- [Directions for this task]:
Look in the material below for the line with "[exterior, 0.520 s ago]" and the line with "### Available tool", then set down exactly those two lines and all lines between, nothing more.

- [Source data]:
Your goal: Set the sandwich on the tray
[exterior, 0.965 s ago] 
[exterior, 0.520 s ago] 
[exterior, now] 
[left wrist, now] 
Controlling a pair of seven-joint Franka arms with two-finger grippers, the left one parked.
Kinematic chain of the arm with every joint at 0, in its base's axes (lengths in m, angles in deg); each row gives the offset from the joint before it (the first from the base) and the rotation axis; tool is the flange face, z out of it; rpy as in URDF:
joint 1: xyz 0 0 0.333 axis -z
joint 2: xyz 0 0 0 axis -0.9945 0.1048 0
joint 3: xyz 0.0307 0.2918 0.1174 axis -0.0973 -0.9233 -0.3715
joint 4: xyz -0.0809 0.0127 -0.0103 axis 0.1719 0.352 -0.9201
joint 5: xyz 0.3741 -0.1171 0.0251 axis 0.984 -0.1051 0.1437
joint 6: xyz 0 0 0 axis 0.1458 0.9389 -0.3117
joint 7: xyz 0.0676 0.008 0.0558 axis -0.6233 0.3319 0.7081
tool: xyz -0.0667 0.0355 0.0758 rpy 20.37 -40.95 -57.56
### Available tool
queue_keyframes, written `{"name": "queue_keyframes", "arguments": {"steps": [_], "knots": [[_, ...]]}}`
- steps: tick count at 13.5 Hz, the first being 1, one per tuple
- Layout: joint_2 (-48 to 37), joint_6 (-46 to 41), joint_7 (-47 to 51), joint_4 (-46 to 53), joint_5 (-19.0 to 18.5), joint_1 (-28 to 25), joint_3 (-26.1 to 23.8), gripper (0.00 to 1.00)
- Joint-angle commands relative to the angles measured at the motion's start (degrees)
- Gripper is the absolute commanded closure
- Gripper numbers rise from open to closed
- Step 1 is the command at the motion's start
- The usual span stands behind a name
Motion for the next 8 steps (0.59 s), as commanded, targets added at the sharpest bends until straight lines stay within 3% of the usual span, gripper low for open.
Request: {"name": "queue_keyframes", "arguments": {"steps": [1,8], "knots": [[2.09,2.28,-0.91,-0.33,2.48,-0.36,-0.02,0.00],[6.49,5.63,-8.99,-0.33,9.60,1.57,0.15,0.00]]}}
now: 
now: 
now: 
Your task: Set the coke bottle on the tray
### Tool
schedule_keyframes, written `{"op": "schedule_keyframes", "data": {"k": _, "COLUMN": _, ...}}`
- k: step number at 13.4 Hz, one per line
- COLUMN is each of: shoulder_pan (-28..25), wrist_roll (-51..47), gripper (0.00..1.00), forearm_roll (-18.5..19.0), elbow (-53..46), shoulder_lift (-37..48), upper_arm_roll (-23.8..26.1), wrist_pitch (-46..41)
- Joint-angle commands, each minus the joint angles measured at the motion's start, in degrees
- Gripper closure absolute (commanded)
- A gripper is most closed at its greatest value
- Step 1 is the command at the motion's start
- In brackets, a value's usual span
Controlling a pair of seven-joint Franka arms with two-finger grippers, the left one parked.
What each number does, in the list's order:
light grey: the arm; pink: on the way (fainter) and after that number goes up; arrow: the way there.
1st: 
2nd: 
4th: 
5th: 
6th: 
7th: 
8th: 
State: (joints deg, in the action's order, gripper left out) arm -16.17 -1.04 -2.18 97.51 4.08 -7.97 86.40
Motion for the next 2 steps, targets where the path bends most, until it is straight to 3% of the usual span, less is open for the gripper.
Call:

- [Reply to the exercise]:
[exterior, 0.520 s ago] 
[exterior, now] 
[left wrist, now] 
Controlling a pair of seven-joint Franka arms with two-finger grippers, the left one parked.
Kinematic chain of the arm with every joint at 0, in its base's axes (lengths in m, angles in deg); each row gives the offset from the joint before it (the first from the base) and the rotation axis; tool is the flange face, z out of it; rpy as in URDF:
joint 1: xyz 0 0 0.333 axis -z
joint 2: xyz 0 0 0 axis -0.9945 0.1048 0
joint 3: xyz 0.0307 0.2918 0.1174 axis -0.0973 -0.9233 -0.3715
joint 4: xyz -0.0809 0.0127 -0.0103 axis 0.1719 0.352 -0.9201
joint 5: xyz 0.3741 -0.1171 0.0251 axis 0.984 -0.1051 0.1437
joint 6: xyz 0 0 0 axis 0.1458 0.9389 -0.3117
joint 7: xyz 0.0676 0.008 0.0558 axis -0.6233 0.3319 0.7081
tool: xyz -0.0667 0.0355 0.0758 rpy 20.37 -40.95 -57.56
### Available tool

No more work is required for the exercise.